> [Work order]: Omit the pictures. Transcribe exactly the lines below, from the one with "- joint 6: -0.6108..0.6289" up to and including the last.

> [Data records]:
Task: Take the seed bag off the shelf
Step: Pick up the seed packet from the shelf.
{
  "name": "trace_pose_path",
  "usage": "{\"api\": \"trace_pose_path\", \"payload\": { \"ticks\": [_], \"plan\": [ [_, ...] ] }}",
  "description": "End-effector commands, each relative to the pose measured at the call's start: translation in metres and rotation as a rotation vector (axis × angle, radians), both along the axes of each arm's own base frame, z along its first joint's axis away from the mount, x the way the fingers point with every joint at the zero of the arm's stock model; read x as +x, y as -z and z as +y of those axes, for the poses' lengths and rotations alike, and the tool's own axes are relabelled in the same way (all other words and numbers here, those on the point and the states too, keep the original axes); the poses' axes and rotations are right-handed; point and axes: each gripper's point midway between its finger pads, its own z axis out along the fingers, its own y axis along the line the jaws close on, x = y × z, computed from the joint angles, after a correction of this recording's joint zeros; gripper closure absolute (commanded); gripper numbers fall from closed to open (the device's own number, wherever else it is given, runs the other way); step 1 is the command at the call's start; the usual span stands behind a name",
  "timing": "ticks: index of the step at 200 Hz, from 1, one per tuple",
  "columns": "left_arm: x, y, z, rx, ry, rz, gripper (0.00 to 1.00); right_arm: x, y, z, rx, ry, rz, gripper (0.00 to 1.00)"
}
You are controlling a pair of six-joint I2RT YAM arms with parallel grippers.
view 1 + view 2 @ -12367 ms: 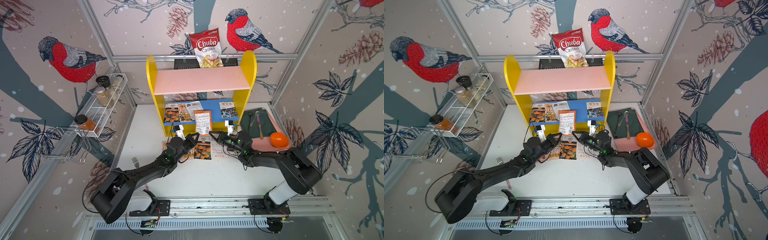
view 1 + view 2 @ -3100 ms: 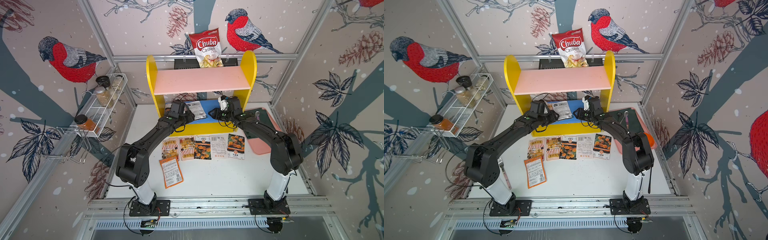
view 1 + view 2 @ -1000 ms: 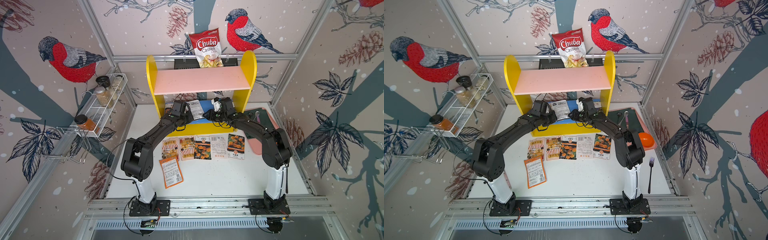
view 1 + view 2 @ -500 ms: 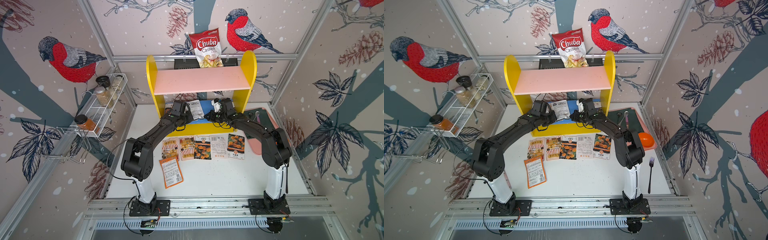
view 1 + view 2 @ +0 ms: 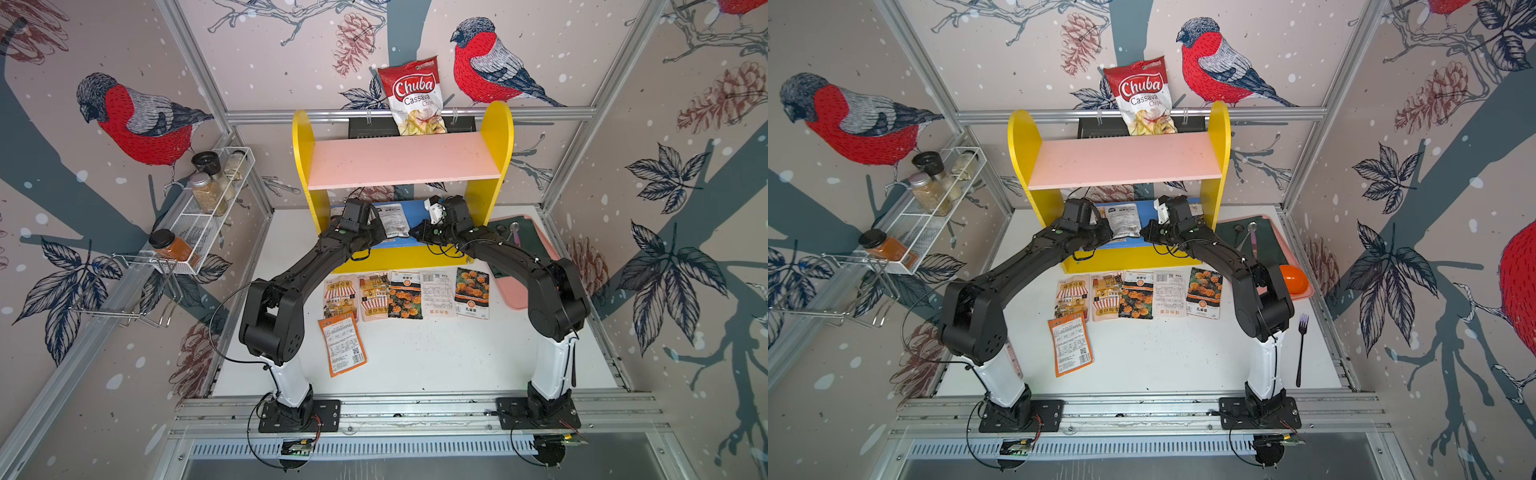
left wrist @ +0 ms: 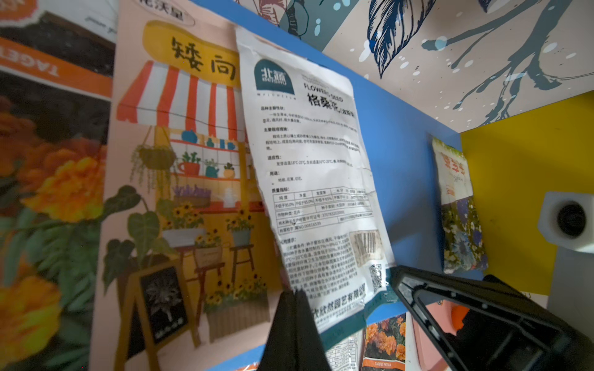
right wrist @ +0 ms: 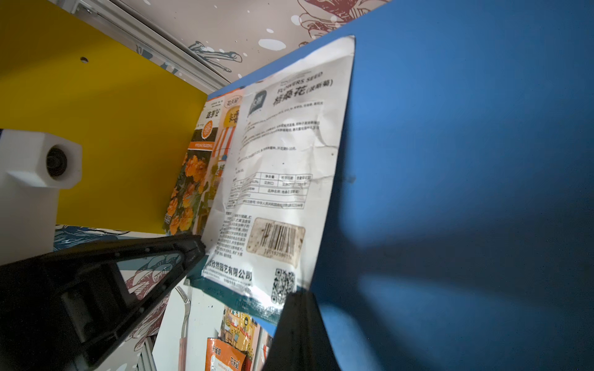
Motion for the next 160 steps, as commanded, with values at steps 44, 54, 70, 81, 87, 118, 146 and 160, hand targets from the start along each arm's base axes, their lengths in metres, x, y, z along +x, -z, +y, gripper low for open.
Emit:
{"api": "trace_pose_path", "payload": {
  "ticks": [44, 54, 70, 81, 87, 118, 146, 160],
  "plan": [
    [0.0, -0.032, -0.012, -0.039, 0.053, -0.088, 1.0, -0.007, -0.033, -0.004, 0.062, -0.012, -0.062, 1.0],
    [-0.002, -0.034, -0.013, -0.039, 0.055, -0.093, 1.0, -0.009, -0.035, -0.006, 0.064, -0.01, -0.066, 1.0],
    [-0.006, -0.038, -0.013, -0.039, 0.055, -0.103, 1.0, -0.014, -0.039, -0.008, 0.071, -0.011, -0.075, 1.0],
    [-0.008, -0.042, -0.014, -0.034, 0.056, -0.116, 1.0, -0.017, -0.041, -0.01, 0.076, -0.012, -0.082, 1.0],
    [-0.01, -0.044, -0.015, -0.033, 0.058, -0.121, 1.0, -0.019, -0.043, -0.011, 0.079, -0.009, -0.087, 1.0],
    [-0.018, -0.053, -0.02, -0.031, 0.072, -0.142, 1.0, -0.029, -0.052, -0.016, 0.087, -0.009, -0.107, 1.0],
    [-0.027, -0.061, -0.023, -0.024, 0.077, -0.168, 1.0, -0.038, -0.061, -0.021, 0.093, -0.006, -0.129, 1.0],
    [-0.032, -0.065, -0.025, -0.026, 0.081, -0.177, 1.0, -0.043, -0.066, -0.023, 0.096, -0.006, -0.14, 1.0]
  ]
}}
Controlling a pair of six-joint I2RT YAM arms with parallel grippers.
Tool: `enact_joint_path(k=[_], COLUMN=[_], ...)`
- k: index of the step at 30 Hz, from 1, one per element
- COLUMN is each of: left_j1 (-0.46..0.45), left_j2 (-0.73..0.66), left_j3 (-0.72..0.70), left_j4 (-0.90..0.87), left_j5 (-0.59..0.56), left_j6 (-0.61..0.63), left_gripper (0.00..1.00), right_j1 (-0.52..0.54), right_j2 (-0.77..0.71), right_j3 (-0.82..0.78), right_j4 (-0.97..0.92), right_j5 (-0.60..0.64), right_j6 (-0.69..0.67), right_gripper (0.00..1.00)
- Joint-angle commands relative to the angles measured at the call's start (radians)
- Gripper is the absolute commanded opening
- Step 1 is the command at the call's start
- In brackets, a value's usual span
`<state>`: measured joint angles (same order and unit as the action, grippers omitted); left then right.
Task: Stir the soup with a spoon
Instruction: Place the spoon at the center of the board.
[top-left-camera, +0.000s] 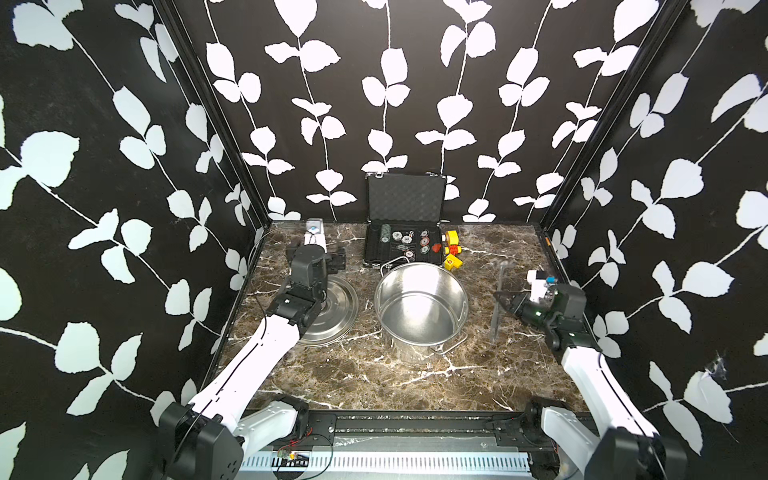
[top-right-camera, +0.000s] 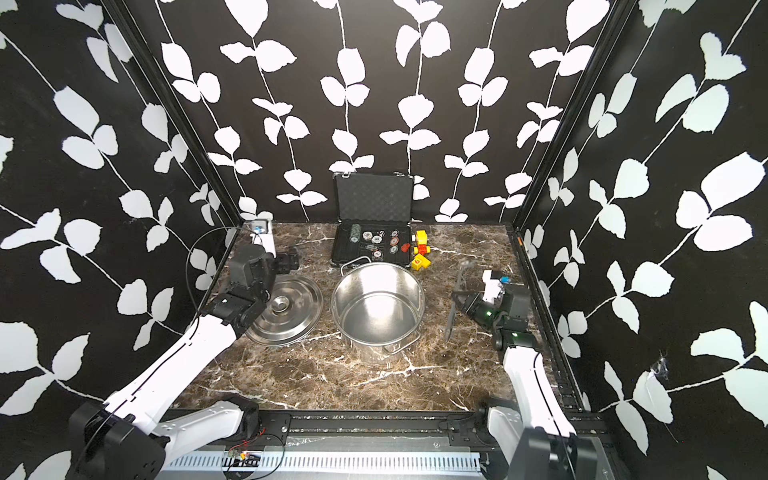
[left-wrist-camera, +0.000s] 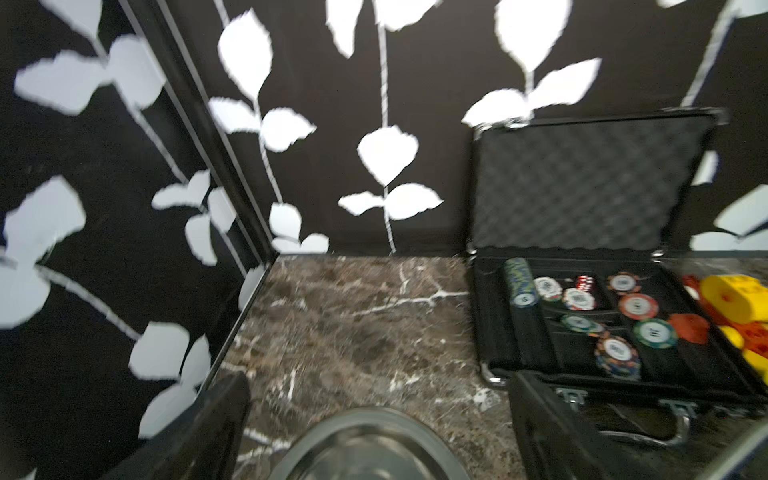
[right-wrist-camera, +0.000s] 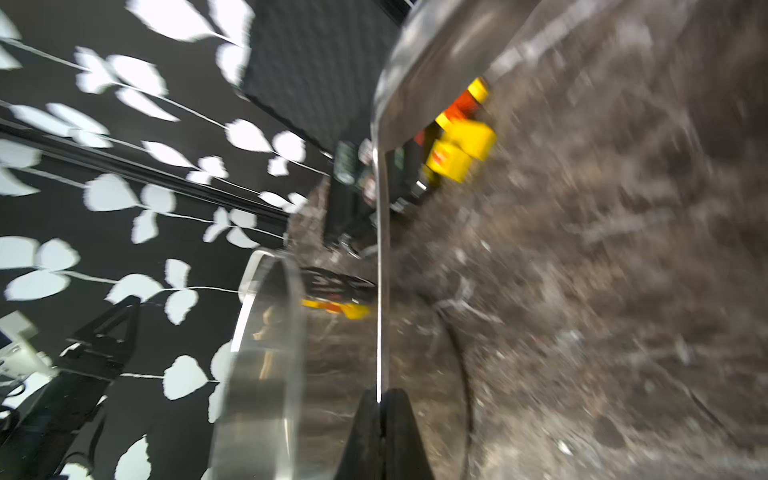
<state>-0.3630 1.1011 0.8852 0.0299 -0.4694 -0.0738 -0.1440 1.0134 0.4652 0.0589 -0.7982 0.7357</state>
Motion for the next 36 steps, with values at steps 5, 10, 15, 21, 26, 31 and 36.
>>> enact_joint_path(k=[5,10,15,21,26,31,36], left_j1=[0.077,0.087,0.098,0.104,0.107,0.108,0.110], left_j2=[-0.016,-0.004,0.000,0.037,0.073,0.114,0.159], left_j3=[-0.153,-0.199,-0.245,-0.282,-0.327,-0.342,-0.364], left_j4=[-0.001,0.074,0.156,0.238,0.337,0.370,0.452], left_j5=[-0.073,-0.085,-0.146,-0.191,-0.182,-0.174,-0.121], left_j6=[-0.156,-0.135,-0.085,-0.007,0.055,0.076,0.147], left_gripper=[0.99,0.99,0.99,0.99,0.99,0.99,0.99], right_j1=[0.039,0.085,0.092,0.092,0.091,0.092,0.091], right_j2=[0.222,0.358,0.422,0.474,0.471,0.443,0.344], right_j3=[-0.096,-0.099,-0.106,-0.112,-0.112,-0.094,-0.062], right_j4=[0.346,0.433,0.440,0.416,0.364,0.280,0.117], right_j5=[-0.010,0.000,0.014,0.021,0.064,0.128,0.213], right_j6=[-0.024,-0.044,-0.074,-0.112,-0.138,-0.151,-0.177], right_gripper=[0.00,0.00,0.00,0.03,0.17,0.24,0.38])
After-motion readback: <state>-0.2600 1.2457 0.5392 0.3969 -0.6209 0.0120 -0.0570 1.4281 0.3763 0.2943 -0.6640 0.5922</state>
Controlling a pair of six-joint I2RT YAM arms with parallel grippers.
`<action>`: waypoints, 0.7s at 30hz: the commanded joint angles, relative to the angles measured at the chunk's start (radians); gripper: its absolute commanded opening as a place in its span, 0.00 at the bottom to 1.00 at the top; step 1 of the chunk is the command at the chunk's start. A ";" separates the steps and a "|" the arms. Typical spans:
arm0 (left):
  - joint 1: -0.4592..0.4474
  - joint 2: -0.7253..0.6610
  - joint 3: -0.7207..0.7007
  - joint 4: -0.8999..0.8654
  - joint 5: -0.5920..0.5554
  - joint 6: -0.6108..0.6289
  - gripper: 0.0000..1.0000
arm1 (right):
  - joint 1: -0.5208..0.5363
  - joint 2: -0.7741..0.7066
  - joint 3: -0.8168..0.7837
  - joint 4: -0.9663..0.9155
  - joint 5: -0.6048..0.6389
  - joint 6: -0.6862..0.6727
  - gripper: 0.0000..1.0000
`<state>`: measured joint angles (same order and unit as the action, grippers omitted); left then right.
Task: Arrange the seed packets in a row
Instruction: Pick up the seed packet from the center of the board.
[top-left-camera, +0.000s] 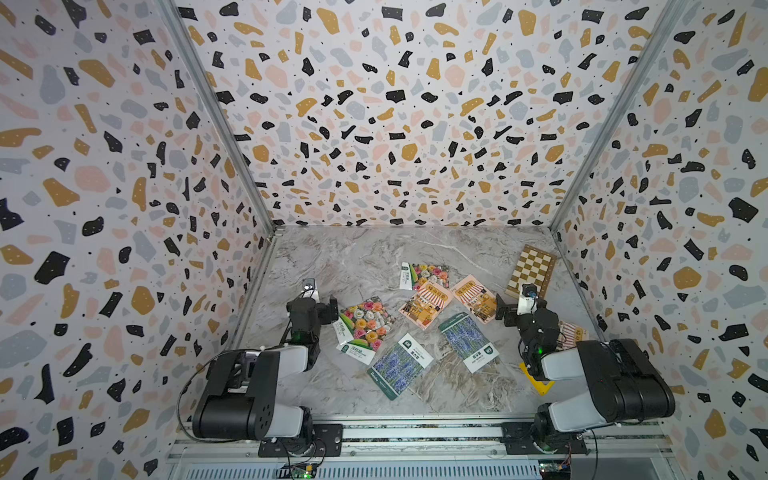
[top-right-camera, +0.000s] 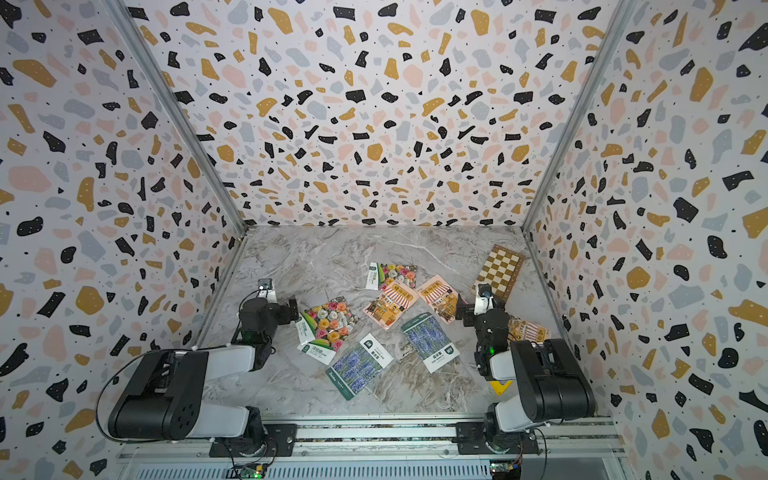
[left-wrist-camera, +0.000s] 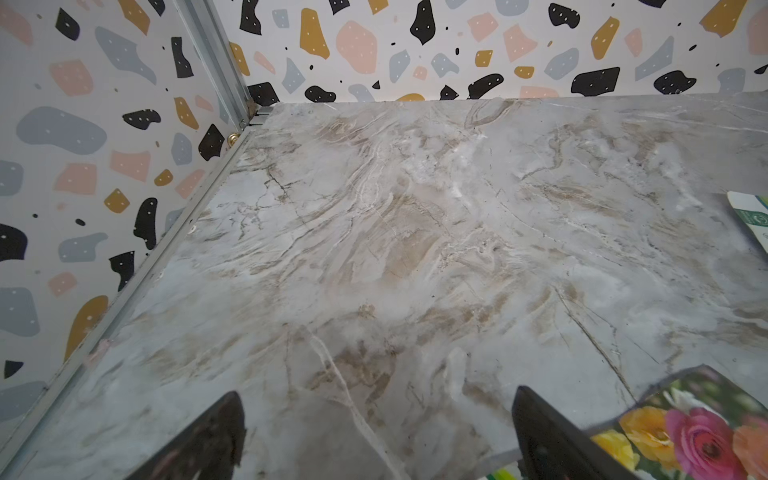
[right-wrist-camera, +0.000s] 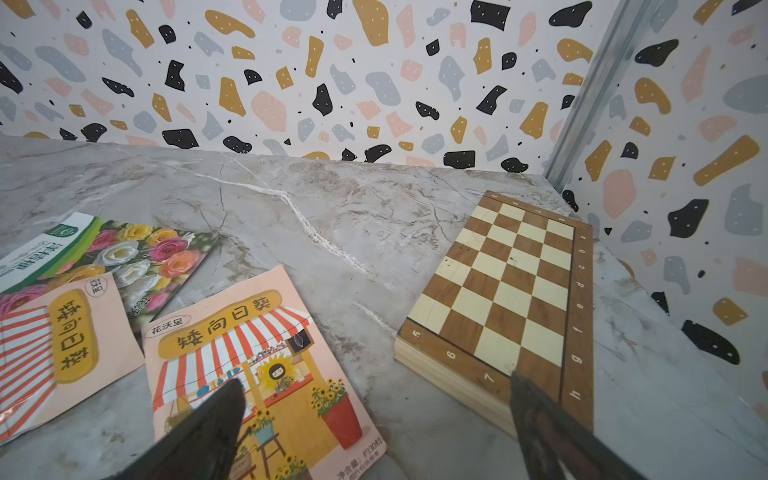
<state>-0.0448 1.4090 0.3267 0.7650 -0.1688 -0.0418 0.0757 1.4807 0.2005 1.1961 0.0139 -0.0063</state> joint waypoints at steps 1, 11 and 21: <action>0.005 -0.001 -0.002 0.039 -0.014 -0.007 0.99 | -0.001 0.001 0.026 0.000 -0.006 -0.012 1.00; 0.005 0.001 0.002 0.036 -0.015 -0.007 0.99 | -0.007 0.003 0.029 -0.007 -0.014 -0.007 1.00; 0.005 -0.001 0.000 0.038 -0.014 -0.007 0.99 | -0.009 0.003 0.031 -0.010 -0.015 -0.007 1.00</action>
<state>-0.0448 1.4090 0.3267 0.7650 -0.1741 -0.0418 0.0708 1.4837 0.2050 1.1816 0.0074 -0.0067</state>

> [Reply]:
  - joint 6: -0.6108..0.6289
  - gripper: 0.0000..1.0000
arm1 (right):
  - joint 1: -0.5208..0.5363
  - joint 2: -0.7741..0.7066
  - joint 3: -0.8168..0.7837
  - joint 4: -0.9663..0.9155
  - joint 5: -0.6048..0.6389
  - joint 6: -0.6862..0.6727
  - gripper: 0.0000..1.0000
`<state>`: measured joint angles (same order and unit as the action, grippers omitted); left then right.
Task: Arrange the seed packets in a row
Instruction: Pick up the seed packet from the center of the board.
[top-left-camera, +0.000s] 
[top-right-camera, +0.000s] 
[left-wrist-camera, +0.000s] 
[right-wrist-camera, +0.000s] 
<state>-0.0448 1.4090 0.3267 0.7650 -0.1688 -0.0418 0.0757 1.4807 0.2005 1.1961 0.0139 -0.0063</state> joint waypoints at steps 1, 11 and 21: <action>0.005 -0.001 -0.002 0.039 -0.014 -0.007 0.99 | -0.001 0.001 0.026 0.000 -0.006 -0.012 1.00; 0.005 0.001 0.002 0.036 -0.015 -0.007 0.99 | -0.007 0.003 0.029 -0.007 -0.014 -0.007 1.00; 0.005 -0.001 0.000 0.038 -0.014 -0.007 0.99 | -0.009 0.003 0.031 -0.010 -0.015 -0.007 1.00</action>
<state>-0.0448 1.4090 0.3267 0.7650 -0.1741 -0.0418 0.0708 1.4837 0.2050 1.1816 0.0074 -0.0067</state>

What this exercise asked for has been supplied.